Version

    AIZeroShotClassifier

    AIZeroShotClassifier 64x64

    Short description

    Ports

    Metadata

    AIZeroShotClassifier attributes

    Compatibility

    See also

    This component is currently in the incubation phase. Although it is available for use, it is under active development and may be subject to changes. We welcome feedback and encourage users to explore its capabilities.

    Short description

    The AIZeroShotClassifier component processes probabilistic multi-label classification for user-defined classes; that is, it lets you define your own classes (think of terms, entities, topics, …​) and it will score the input text against them.

    For example, you can define classes like "weather", "mood", and "cat" and then for an input text such as "The weather is really nice today", you will get a really high score for "weather", reasonable score for "mood" and negligible score for "cat".

    MODEL WARNING This component currently only works with Facebook’s BART Zero-Shot Text Classification model - please visit CloverDX Marketplace to download a ready-to-use package with the model.

    Performance warning Zero-shot classification is generally a very expensive operation. Consider using models trained for pre-defined classes, which are more efficient. In that case see AITextClassifier.

    Same input metadata Sorted inputs Inputs Outputs Each to all outputs Java CTL Auto-propagated metadata

    -

    1

    1

    Ports

    Port type Number Required Description Metadata

    Input

    1

    The text(s) to classify

    At least one string field

    Output

    1

    Copy of the input data + text classification result

    Any

    Metadata

    AIZeroShotClassifier propagates input metadata to output.
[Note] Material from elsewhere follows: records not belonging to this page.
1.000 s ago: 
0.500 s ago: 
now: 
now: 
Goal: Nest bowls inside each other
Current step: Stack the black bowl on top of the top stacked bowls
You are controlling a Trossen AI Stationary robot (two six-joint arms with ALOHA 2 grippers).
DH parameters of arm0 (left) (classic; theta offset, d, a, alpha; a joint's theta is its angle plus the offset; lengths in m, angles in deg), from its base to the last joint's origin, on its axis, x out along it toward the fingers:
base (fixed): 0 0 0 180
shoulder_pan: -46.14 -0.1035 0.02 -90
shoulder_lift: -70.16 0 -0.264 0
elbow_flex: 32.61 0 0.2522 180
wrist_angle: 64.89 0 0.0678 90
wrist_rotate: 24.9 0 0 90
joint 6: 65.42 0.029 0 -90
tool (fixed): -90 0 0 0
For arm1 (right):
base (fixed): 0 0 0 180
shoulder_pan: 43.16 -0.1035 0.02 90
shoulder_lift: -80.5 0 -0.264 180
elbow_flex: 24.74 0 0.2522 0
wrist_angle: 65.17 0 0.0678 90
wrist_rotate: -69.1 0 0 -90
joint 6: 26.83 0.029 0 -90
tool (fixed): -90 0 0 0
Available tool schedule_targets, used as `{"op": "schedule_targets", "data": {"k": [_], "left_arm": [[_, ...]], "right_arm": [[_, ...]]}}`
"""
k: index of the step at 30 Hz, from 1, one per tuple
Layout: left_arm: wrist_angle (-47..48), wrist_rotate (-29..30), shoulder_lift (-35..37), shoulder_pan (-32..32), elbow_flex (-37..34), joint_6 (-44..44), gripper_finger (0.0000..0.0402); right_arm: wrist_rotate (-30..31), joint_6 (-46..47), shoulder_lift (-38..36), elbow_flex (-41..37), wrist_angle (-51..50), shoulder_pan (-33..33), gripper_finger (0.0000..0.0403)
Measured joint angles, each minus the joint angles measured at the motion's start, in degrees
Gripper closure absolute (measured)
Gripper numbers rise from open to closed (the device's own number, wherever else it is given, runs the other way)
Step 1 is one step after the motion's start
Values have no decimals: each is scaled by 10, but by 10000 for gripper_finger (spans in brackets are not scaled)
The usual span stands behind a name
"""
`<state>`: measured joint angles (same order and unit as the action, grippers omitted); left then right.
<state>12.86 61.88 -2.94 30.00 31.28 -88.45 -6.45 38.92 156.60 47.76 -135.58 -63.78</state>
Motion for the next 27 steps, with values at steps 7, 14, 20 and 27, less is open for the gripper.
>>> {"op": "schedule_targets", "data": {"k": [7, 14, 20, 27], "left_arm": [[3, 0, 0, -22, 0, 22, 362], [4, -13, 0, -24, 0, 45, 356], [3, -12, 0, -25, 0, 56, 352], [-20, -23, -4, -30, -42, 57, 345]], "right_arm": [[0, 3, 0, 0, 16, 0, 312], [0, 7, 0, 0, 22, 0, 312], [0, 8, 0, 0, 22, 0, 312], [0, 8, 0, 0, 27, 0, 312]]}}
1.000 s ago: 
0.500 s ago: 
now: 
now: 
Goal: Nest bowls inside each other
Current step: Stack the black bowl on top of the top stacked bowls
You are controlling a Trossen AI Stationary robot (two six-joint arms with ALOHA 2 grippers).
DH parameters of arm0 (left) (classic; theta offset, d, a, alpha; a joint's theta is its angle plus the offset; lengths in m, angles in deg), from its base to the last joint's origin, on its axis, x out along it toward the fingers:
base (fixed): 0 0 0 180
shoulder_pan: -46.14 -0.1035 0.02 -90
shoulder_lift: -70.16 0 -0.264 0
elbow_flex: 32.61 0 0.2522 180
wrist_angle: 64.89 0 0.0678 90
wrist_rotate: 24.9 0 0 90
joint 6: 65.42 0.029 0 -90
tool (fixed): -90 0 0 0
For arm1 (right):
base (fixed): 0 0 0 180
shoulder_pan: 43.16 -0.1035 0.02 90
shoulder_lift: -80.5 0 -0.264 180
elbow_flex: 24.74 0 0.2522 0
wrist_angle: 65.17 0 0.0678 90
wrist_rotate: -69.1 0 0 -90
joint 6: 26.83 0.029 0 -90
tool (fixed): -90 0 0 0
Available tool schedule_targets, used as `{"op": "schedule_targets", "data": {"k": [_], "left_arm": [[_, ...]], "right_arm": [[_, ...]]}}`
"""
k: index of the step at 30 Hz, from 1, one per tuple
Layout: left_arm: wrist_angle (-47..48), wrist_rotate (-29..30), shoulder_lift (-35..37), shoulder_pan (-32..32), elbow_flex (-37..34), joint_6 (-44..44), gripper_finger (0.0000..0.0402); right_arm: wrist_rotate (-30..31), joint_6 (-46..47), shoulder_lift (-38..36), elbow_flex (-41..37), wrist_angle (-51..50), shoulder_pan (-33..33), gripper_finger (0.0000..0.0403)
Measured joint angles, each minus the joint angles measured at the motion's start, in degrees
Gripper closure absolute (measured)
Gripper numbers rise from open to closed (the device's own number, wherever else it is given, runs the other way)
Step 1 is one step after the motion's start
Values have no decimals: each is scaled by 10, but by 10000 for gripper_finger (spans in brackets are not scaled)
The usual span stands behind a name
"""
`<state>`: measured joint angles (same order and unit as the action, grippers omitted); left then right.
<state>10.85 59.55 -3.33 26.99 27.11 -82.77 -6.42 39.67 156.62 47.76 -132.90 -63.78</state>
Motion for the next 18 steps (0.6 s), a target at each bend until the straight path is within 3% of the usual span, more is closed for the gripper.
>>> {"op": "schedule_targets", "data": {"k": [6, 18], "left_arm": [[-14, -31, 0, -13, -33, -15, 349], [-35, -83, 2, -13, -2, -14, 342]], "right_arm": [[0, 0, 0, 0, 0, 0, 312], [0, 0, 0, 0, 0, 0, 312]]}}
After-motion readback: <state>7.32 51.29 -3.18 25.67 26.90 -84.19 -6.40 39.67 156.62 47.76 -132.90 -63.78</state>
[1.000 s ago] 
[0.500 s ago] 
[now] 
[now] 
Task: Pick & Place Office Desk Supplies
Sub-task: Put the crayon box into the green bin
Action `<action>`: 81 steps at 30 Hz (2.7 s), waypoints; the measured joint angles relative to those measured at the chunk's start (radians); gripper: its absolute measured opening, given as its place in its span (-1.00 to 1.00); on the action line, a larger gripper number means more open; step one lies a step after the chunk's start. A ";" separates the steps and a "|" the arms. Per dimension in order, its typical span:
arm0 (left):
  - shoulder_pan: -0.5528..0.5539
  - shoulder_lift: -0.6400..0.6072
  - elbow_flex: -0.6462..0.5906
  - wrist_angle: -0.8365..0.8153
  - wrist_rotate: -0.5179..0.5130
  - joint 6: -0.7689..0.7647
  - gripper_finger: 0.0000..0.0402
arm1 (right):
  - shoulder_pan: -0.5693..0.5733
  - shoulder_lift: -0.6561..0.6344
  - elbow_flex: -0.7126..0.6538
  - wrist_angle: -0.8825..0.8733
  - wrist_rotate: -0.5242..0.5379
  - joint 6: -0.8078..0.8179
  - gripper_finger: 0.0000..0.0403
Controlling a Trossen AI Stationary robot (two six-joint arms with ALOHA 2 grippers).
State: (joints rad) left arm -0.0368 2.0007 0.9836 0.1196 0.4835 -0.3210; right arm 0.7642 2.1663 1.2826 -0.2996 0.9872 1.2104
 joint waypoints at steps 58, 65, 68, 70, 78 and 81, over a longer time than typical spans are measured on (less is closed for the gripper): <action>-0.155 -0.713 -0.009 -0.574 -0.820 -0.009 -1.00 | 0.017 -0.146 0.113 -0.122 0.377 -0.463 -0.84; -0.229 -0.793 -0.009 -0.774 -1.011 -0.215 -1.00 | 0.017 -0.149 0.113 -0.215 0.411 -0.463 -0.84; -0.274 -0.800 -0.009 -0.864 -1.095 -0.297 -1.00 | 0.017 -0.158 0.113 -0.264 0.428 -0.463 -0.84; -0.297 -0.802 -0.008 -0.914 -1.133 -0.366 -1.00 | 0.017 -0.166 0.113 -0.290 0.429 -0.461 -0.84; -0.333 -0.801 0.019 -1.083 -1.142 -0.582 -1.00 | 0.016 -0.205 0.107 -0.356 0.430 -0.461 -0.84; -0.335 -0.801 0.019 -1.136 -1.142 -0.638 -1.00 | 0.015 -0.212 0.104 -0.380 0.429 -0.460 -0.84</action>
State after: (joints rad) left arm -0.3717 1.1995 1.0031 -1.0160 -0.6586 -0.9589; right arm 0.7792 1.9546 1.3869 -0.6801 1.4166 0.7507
    AIZeroShotClassifier attributes

    Attribute Req Description Possible values

    Model

    Server model

    This component currently only works with Facebook’s BART Zero-Shot Text Classification model - please visit CloverDX Marketplace to download a ready-to-use package with the model.

    Classification model directory

    Path to the machine learning model directory. It is required unless Server model is defined.

    Model name

    no

    A read-only field displaying name defined in model configuration files (if available).

    Device

    yes

    The device to run the model – either processor (CPU) or graphics card (GPU). You must set the device the model is designed for. GPU models are much faster but you need a specialized hardware to use them.

    CPU (default) | GPU

    Model arguments

    no

    Configuration arguments for the model. See documentation of your particular model.

    Tokenizer arguments

    no

    Configuration arguments for the tokenizer. See documentation of your particular model.

    Translator arguments

    no

    Configuration arguments for the translator. See documentation of your particular model.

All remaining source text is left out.